__DATA BLOCK__
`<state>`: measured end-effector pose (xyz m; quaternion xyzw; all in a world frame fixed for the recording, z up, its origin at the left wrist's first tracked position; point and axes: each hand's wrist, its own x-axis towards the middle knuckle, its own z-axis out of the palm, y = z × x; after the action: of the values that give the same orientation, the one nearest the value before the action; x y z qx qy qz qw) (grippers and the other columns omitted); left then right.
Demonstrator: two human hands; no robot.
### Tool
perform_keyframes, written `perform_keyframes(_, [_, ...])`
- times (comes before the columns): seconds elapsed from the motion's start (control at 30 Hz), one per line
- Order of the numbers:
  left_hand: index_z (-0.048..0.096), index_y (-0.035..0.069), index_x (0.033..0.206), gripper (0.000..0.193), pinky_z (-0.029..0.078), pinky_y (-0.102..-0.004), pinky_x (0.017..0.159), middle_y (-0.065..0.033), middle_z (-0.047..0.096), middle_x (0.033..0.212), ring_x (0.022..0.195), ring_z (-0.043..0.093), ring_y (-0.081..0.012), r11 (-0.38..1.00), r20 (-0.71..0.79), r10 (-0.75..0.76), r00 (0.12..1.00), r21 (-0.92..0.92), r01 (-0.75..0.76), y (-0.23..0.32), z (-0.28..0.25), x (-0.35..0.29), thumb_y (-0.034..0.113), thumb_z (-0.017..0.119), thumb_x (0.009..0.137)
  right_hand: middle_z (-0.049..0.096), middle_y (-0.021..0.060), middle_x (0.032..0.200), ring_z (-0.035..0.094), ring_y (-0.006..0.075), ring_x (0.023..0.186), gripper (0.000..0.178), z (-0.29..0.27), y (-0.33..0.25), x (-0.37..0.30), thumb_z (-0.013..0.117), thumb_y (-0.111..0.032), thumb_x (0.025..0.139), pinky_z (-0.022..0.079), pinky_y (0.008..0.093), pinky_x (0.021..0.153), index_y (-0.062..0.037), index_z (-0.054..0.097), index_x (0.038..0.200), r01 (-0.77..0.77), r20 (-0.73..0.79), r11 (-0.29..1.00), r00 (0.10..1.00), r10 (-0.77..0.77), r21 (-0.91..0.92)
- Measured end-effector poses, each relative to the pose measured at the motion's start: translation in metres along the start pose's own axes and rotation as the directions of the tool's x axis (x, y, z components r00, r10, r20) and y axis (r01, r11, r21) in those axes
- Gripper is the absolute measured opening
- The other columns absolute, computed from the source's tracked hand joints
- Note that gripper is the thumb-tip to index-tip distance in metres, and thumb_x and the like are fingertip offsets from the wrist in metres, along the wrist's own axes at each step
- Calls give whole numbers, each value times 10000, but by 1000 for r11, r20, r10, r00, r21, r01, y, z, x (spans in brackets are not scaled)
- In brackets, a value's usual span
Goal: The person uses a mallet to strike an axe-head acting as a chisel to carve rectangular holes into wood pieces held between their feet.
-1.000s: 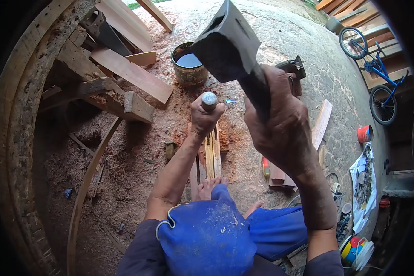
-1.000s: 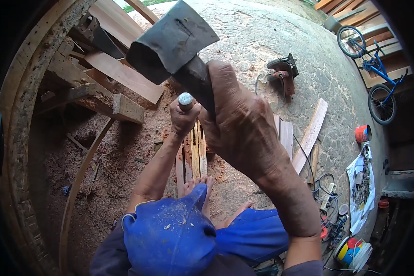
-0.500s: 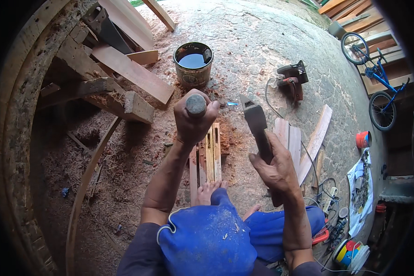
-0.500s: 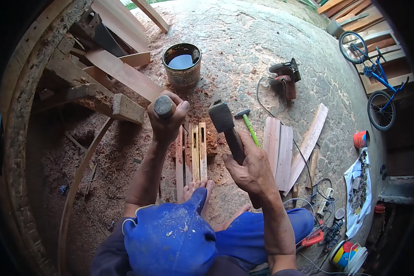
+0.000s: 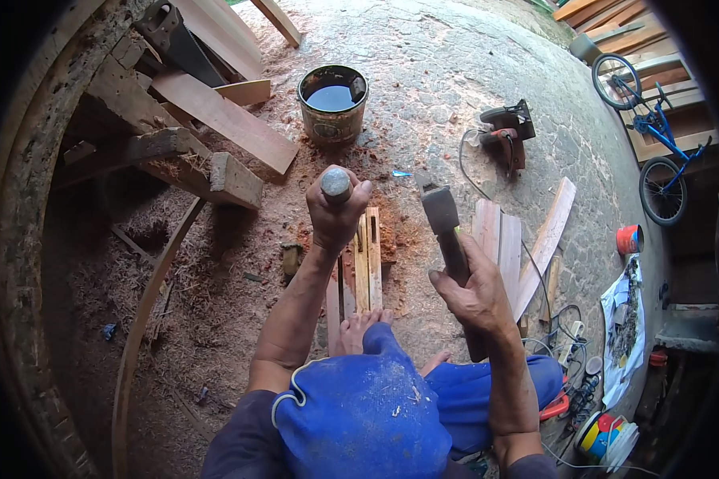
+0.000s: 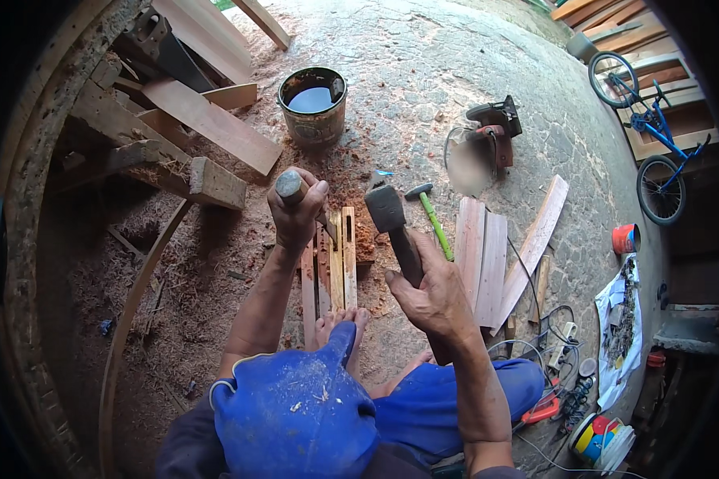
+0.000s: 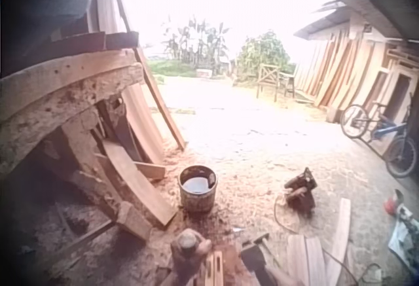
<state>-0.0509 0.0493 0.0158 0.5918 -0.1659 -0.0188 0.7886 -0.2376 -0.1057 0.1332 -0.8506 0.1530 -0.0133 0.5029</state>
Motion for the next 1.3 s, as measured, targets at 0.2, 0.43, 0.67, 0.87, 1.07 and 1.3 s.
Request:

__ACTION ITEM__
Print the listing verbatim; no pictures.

__PROBLEM SOLUTION__
`<state>`: measured end-effector pose (xyz m; quaternion xyzw; all in a world frame fixed for the recording, z up, its origin at the left wrist's first tracked position; point and axes: each hand's wrist, its own x-axis towards the middle knuckle, its own z-axis out of the palm, y = z × x; after the action: of the values that give the same orientation, the one nearest the value before the action; x y z qx qy qz qw) (grippers and the other columns omitted); left then right.
Demonstrator: two human hands; no robot.
### Tool
perform_keyframes, written `perform_keyframes(_, [_, ...])`
- times (comes before the columns): seconds elapsed from the motion's start (control at 30 Hz), one per line
- Order of the numbers:
  left_hand: index_z (-0.048..0.096), index_y (-0.035..0.069), index_x (0.033..0.206), gripper (0.000..0.193), pinky_z (-0.029..0.078), pinky_y (-0.102..-0.004), pinky_x (0.017..0.159), middle_y (-0.065..0.033), middle_z (-0.047..0.096), middle_x (0.033..0.212), ring_x (0.022..0.195), ring_z (-0.043..0.093), ring_y (-0.081..0.012), r11 (-0.38..1.00), r20 (-0.71..0.79), r10 (-0.75..0.76), r00 (0.12..1.00), r21 (-0.92..0.92), r01 (-0.75..0.76), y (-0.23..0.32), z (-0.28..0.25), x (-0.35..0.29), thumb_y (-0.034..0.113), thumb_z (-0.017..0.119), thumb_x (0.009..0.137)
  right_hand: middle_z (-0.049..0.096), middle_y (-0.021..0.060), middle_x (0.032..0.200), ring_z (-0.035..0.094), ring_y (-0.006..0.075), ring_x (0.023..0.186), gripper (0.000..0.178), z (-0.29..0.27), y (-0.33..0.25), x (-0.37..0.30), thumb_z (-0.013..0.117), thumb_y (-0.111..0.032), thumb_x (0.025..0.139), pinky_z (-0.022..0.079), pinky_y (0.008..0.093), pinky_x (0.021..0.153), index_y (-0.062..0.037), index_z (-0.054..0.097), index_x (0.038..0.200), r01 (-0.77..0.77), r20 (-0.73..0.79), r11 (-0.29..1.00), r00 (0.10..1.00), r10 (-0.77..0.77), r21 (-0.91..0.92)
- Measured end-effector poses, each relative to the pose measured at the motion's start: translation in metres along the start pose's own axes and rotation as the directions of the tool's x axis (x, y, z components r00, r10, r20) and y axis (r01, r11, r21) in those axes
- Gripper is the absolute measured opening
- The other columns absolute, computed from the source's tracked hand joints
- Note that gripper is the thumb-tip to index-tip distance in metres, and thumb_x and the like are fingertip offsets from the wrist in metres, along the wrist's own axes at each step
- Calls give whole numbers, each value times 10000, but by 1000 for r11, r20, r10, r00, r21, r01, y, z, x (spans in brackets are not scaled)
- In brackets, a value's usual span
Goal: The person uses a mallet to strike an axe-head acting as a chisel to carve rectangular holes into wood pieces held between their feet.
-1.000s: 
-1.000s: 
-0.500s: 
-0.500s: 
+0.000s: 
+0.000s: 
+0.000s: 
<state>-0.0509 0.0493 0.0158 0.5918 -0.1659 -0.0188 0.7886 -0.2376 -0.1057 0.1332 -0.8506 0.1530 -0.0133 0.5029</state>
Motion for the next 1.3 s, as measured, targets at 0.2, 0.43, 0.67, 0.87, 1.07 and 1.3 s.
Request:

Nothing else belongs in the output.